Management of hepatorenal syndrome in liver cirrhosis: a recent update

Abstract

Hepatorenal syndrome (HRS) is a serious form of renal dysfunction in patients with cirrhosis and ascites. It is an important component of the acute-on-chronic liver failure (ACLF) syndrome. Significant recent changes in the understanding of the pathophysiology of renal dysfunction in cirrhosis include the role of inflammation in addition to hemodynamic changes. The term acute kidney injury (AKI) is now adopted to include all functional and structural forms of acute renal dysfunction in cirrhosis, with various stages describing the severity of the condition. Type 1 hepatorenal syndrome (HRS1) is renamed HRS-AKI, which is stage 2 AKI [doubling of baseline serum creatinine (sCr)] while fulfilling all other criteria of HRS1. Albumin is used for its volume expanding and anti-inflammatory properties to confirm the diagnosis of HRS-AKI. Vasoconstrictors are added to albumin as pharmacotherapy to improve the hemodynamics. Terlipressin, although not yet available in North America, is the most common vasoconstrictor used worldwide. Patients with high grade of ACLF treated with terlipressin are at risk for respiratory failure if there is pretreatment respiratory compromise. Norepinephrine is equally effective as terlipressin in reversing HRS1. Recent data show that norepinephrine may be administered outside the intensive care setting, but close monitoring is still required. There has been no improvement in overall or transplant-free survival shown with vasoconstrictor use, but response to vasoconstrictors with reduction in sCr is associated with improvement in survival. Non-responders to vasoconstrictor plus albumin will need liver transplantation as definite treatment with renal replacement therapy as a bridge therapy. Combined liver and kidney transplantation is recommended for patients with prolonged history of AKI, underlying chronic kidney disease or with hereditary renal conditions. Future developments, such as the use of biomarkers and metabolomics, may help to identify at risk patients with earlier diagnosis to allow for earlier treatment with improved outcomes.

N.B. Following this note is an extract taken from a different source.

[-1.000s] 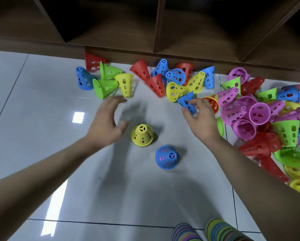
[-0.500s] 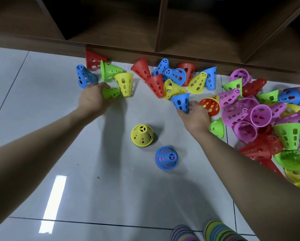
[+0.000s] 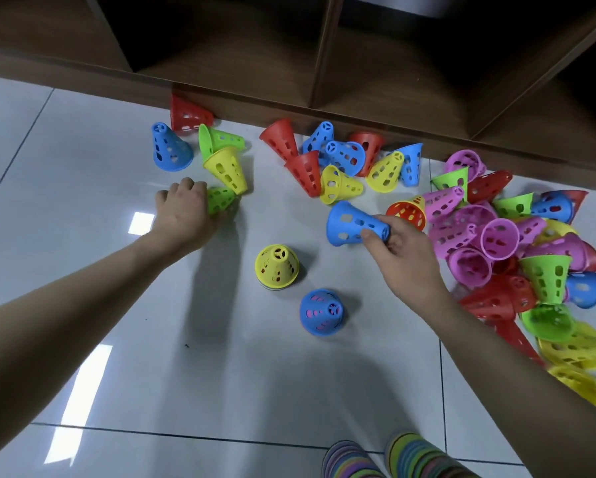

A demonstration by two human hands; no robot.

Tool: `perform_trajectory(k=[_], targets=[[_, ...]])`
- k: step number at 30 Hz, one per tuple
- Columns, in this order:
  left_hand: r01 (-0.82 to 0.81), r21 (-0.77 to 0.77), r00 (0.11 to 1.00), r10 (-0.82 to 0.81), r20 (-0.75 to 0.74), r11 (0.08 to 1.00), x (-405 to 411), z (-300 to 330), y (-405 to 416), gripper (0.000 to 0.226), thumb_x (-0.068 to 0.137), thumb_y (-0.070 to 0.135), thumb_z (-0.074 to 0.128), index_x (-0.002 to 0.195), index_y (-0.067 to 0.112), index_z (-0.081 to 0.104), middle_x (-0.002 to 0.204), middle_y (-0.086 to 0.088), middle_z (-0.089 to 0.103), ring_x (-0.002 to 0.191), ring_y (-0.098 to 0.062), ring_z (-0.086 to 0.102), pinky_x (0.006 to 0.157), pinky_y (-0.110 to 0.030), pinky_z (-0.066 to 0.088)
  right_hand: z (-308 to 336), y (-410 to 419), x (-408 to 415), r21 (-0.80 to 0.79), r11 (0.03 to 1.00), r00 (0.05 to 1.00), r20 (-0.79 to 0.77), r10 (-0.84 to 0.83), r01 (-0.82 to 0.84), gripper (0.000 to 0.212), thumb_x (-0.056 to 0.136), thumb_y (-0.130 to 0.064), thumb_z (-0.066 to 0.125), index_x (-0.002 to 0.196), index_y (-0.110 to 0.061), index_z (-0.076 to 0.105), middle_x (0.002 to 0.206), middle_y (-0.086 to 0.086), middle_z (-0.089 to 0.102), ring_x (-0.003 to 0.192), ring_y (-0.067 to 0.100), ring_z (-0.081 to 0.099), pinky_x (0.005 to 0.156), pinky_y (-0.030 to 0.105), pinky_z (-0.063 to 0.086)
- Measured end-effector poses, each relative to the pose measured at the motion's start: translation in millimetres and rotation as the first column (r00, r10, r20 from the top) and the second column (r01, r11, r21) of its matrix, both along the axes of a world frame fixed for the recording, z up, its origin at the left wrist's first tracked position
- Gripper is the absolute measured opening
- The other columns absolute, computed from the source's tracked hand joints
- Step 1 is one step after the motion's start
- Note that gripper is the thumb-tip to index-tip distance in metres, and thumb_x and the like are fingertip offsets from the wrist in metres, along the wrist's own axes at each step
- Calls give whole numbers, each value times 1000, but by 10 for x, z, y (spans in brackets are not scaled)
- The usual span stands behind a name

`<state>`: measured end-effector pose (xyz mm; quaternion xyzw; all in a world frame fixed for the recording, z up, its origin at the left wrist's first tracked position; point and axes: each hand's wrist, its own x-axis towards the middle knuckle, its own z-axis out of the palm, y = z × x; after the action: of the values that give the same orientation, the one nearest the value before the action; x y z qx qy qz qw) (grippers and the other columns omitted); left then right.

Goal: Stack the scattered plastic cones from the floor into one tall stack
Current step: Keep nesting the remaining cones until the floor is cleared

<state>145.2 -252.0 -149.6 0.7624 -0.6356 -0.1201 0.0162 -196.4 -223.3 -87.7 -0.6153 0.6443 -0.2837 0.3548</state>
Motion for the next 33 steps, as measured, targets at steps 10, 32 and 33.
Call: perform_trajectory(k=[10, 32, 33], targets=[[88, -32, 996, -89, -14, 996, -31, 42, 108, 60, 87, 60, 60, 121, 11, 61, 105, -12, 58, 103, -35, 46, 91, -45, 33, 576, 732, -47, 39, 923, 896, -230, 381, -382, 28, 76, -21, 74, 105, -23, 72, 76, -7, 51, 70, 12, 55, 67, 10, 41], [10, -187, 582, -158, -798, 982, -764, 561, 1008, 51, 80, 31, 83, 125, 21, 62, 130, 17, 61, 130, 0, 51, 106, -12, 36, 164, 762, 228, 333, 856, 784, -362, 504, -396, 27, 84, -46, 61, 102, -26, 64, 88, -8, 50, 83, 12, 55, 76, 34, 51], [37, -195, 577, -181, -797, 980, -777, 554, 1012, 49, 81, 29, 82, 125, 20, 62, 128, 13, 63, 126, -6, 55, 106, -18, 40, 170, 742, 201, 326, 859, 795, -348, 497, -394, 35, 80, -52, 62, 104, -27, 64, 87, -9, 53, 82, 9, 55, 76, 34, 52]])
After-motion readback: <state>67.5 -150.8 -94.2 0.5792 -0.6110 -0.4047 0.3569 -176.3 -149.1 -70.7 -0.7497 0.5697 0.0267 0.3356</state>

Keywords: HRS-AKI; inflammation; liver transplantation; terlipressin; vasoconstrictors.

Figure 1.

Pathophysiology of hepatorenal syndrome. AVP: arginine vasopressin; DAMPs: damage-associated molecular patterns; DILI: drug-induced liver injury; PAMPs: pathogen-associated molecular patterns; RAAS: renin–angiotensin–aldosterone system; SNS: sympathetic nervous system. *Precipitating factors: infections, excessive diuretics use, use of nephrotoxic drugs or radiologic contrast, sepsis, gastrointestinal blood loss, diarrhea secondary to lactulose alcoholic hepatitis.

Figure 2.

Suggested management algorithm for acute kidney injury including hepatorenal syndrome. HRS, hepatorenal syndrome; max, maximum; RRT, renal replacement therapy; sCr, serum creatinine. *Precipitating factors: infections, excessive diuretics use, use of nephrotoxic drugs or radiologic contrast, sepsis, gastrointestinal blood loss, diarrhea secondary to lactulose alcoholic hepatitis.